[DATASET EXCERPT]
=====

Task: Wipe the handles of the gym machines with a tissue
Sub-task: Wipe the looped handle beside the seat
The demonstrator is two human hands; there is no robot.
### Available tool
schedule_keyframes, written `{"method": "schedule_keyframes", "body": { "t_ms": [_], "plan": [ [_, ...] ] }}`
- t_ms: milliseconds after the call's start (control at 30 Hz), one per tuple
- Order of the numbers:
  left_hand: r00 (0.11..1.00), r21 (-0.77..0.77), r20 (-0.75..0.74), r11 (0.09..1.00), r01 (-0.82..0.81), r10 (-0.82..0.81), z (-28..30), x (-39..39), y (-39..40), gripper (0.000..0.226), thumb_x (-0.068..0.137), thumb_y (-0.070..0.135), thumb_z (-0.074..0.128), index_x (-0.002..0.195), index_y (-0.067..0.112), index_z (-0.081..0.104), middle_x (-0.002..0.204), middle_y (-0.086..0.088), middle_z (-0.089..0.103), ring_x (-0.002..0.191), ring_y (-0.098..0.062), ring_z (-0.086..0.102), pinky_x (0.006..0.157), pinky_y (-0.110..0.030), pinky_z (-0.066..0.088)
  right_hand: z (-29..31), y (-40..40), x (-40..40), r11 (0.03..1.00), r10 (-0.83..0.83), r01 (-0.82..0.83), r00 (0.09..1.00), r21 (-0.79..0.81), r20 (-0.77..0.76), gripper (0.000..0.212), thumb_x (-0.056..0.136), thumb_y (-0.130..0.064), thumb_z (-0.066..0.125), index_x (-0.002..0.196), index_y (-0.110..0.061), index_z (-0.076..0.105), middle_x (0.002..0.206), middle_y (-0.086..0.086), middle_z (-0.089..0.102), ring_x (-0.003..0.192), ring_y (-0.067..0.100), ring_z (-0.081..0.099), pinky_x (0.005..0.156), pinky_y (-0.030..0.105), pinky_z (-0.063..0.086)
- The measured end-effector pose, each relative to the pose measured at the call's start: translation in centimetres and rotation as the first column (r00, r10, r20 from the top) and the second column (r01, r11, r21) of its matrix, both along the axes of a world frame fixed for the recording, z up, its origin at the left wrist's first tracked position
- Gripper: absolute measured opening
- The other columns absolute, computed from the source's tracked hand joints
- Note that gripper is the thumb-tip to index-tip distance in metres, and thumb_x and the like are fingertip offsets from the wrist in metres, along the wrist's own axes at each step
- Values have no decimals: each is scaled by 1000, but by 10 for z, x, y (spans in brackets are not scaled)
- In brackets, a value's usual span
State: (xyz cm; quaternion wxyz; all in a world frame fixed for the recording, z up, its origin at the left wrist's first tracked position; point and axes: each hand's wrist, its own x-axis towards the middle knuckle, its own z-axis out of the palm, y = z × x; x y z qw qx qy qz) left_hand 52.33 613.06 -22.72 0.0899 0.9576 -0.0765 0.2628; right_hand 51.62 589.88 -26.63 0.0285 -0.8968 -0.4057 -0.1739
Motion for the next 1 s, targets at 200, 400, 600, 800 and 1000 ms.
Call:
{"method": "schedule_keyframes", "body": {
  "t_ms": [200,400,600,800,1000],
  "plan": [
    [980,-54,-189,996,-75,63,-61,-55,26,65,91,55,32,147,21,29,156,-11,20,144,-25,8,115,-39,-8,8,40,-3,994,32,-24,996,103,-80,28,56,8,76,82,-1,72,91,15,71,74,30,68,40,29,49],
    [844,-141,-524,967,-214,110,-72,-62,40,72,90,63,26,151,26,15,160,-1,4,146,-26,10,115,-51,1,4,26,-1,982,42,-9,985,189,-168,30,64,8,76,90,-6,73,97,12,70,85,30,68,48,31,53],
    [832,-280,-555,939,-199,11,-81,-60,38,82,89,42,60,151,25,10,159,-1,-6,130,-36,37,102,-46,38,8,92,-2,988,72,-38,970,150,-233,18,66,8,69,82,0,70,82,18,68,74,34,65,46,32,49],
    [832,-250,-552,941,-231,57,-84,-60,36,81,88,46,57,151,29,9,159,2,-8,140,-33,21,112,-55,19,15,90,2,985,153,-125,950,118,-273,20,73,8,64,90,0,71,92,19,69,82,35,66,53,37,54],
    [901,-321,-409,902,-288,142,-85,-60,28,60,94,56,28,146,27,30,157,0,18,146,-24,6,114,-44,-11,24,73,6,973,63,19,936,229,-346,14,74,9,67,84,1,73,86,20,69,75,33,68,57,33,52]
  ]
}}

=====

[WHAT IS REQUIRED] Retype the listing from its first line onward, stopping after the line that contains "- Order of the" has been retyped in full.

[RESPONSE]
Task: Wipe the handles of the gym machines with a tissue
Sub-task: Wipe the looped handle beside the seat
The demonstrator is two human hands; there is no robot.
### Available tool
schedule_keyframes, written `{"method": "schedule_keyframes", "body": { "t_ms": [_], "plan": [ [_, ...] ] }}`
- t_ms: milliseconds after the call's start (control at 30 Hz), one per tuple
- Order of the numbers:

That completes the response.